• _Task statement_:
The lines below are to be quoted exactly, from the first through the one that contains "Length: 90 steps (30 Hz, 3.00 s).".
*** Extracted material ***
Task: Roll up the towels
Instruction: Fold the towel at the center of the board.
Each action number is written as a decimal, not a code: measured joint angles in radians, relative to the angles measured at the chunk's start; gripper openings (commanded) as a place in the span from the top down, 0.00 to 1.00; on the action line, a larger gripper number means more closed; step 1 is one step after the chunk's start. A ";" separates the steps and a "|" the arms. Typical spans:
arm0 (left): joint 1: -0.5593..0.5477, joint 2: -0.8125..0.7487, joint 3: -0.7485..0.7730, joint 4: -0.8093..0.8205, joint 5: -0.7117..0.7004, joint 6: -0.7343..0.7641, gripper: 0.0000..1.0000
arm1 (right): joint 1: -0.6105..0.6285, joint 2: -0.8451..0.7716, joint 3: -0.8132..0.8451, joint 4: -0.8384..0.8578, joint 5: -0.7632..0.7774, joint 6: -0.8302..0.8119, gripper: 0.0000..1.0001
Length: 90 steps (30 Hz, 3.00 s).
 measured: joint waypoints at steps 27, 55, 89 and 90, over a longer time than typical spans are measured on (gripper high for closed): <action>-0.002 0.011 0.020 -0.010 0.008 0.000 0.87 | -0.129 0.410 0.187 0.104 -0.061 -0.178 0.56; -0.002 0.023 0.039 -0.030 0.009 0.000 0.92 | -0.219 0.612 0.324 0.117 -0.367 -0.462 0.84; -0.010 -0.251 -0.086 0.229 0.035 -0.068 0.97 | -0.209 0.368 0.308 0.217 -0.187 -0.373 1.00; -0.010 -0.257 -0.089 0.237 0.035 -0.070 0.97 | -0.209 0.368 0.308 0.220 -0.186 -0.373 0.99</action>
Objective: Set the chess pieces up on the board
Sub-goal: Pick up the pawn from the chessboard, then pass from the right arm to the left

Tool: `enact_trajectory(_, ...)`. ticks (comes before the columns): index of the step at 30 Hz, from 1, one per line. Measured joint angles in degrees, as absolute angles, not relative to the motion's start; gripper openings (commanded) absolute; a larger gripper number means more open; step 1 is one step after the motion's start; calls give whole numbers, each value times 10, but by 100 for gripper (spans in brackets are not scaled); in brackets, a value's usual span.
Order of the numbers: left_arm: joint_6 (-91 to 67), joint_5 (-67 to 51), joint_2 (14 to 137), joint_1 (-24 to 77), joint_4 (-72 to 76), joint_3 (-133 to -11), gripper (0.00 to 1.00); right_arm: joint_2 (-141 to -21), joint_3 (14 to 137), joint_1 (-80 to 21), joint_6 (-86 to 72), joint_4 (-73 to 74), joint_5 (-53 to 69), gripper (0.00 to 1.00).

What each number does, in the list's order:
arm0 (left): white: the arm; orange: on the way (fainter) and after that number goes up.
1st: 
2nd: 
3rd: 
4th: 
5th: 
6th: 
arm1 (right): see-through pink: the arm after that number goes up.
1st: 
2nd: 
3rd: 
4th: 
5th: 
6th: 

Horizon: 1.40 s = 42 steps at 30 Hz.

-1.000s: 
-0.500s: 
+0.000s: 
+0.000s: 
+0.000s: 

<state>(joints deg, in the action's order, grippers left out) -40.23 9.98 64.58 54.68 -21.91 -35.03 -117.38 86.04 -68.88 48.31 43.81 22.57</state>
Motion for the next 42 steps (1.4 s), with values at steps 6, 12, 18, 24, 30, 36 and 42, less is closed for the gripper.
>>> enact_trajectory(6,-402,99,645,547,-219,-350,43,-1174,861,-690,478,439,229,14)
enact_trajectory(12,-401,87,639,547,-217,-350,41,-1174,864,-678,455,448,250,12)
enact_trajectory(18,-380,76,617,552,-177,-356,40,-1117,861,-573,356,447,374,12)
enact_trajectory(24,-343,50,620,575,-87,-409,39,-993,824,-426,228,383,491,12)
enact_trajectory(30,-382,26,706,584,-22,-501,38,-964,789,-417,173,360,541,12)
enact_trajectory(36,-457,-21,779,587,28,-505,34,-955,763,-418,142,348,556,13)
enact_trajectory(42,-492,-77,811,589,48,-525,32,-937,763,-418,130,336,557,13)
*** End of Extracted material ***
• _Output of the task_:
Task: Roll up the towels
Instruction: Fold the towel at the center of the board.
Each action number is written as a decimal, not a code: measured joint angles in radians, relative to the angles measured at the chunk's start; gripper openings (commanded) as a place in the span from the top down, 0.00 to 1.00; on the action line, a larger gripper number means more closed; step 1 is one step after the chunk's start. A ";" separates the steps and a "|" the arms. Typical spans:
arm0 (left): joint 1: -0.5593..0.5477, joint 2: -0.8125..0.7487, joint 3: -0.7485..0.7730, joint 4: -0.8093..0.8205, joint 5: -0.7117..0.7004, joint 6: -0.7343..0.7641, gripper: 0.0000..1.0000
arm1 (right): joint 1: -0.6105..0.6285, joint 2: -0.8451..0.7716, joint 3: -0.8132..0.8451, joint 4: -0.8384..0.8578, joint 5: -0.7632..0.7774, joint 6: -0.8302..0.8119, gripper: 0.0000..1.0001
Length: 90 steps (30 Hz, 3.00 s).

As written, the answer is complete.